● **Work instruction**
Your answer consists of the lines in the data that contain "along". Copy each of them.
BEGIN Dataset content
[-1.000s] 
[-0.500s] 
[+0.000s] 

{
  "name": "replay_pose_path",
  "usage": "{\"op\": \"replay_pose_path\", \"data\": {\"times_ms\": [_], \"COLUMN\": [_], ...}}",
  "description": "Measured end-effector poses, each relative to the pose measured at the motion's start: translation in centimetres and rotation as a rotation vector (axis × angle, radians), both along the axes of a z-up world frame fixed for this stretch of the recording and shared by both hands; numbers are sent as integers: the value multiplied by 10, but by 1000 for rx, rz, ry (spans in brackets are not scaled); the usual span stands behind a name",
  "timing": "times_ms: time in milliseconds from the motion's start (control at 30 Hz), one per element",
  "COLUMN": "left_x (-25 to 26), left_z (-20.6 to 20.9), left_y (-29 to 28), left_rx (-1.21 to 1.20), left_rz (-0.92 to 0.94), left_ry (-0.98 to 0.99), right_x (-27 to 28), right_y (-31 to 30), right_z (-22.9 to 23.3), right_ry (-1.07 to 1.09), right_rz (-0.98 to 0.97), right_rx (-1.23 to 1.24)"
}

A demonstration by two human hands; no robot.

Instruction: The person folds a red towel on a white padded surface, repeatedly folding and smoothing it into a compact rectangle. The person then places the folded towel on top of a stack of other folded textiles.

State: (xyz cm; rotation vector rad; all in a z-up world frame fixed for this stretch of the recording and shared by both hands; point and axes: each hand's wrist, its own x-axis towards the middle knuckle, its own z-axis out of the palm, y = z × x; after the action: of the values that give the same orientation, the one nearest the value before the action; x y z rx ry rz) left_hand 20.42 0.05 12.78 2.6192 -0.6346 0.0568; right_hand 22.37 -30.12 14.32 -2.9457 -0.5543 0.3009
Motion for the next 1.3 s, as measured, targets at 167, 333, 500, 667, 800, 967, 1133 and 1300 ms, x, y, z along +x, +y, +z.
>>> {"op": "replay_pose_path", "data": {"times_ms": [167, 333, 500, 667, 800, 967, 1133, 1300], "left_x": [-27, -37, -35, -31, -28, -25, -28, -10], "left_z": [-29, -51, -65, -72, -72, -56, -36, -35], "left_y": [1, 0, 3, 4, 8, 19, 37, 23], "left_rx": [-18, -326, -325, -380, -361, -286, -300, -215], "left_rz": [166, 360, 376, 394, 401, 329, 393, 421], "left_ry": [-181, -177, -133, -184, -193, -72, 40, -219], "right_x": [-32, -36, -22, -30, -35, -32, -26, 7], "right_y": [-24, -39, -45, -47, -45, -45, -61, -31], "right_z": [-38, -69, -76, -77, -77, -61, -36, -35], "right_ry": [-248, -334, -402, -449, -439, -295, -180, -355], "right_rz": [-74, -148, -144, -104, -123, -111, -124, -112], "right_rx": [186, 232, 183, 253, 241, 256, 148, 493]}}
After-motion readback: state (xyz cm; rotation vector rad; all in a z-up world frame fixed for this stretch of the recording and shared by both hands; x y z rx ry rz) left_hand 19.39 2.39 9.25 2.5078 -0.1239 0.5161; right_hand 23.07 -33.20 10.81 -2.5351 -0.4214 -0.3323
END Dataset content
● **Answer area**
  "description": "Measured end-effector poses, each relative to the pose measured at the motion's start: translation in centimetres and rotation as a rotation vector (axis × angle, radians), both along the axes of a z-up world frame fixed for this stretch of the recording and shared by both hands; numbers are sent as integers: the value multiplied by 10, but by 1000 for rx, rz, ry (spans in brackets are not scaled); the usual span stands behind a name",
Motion for the next 1.3 s, as measured, targets at 167, 333, 500, 667, 800, 967, 1133 and 1300 ms, x, y, z along +x, +y, +z.

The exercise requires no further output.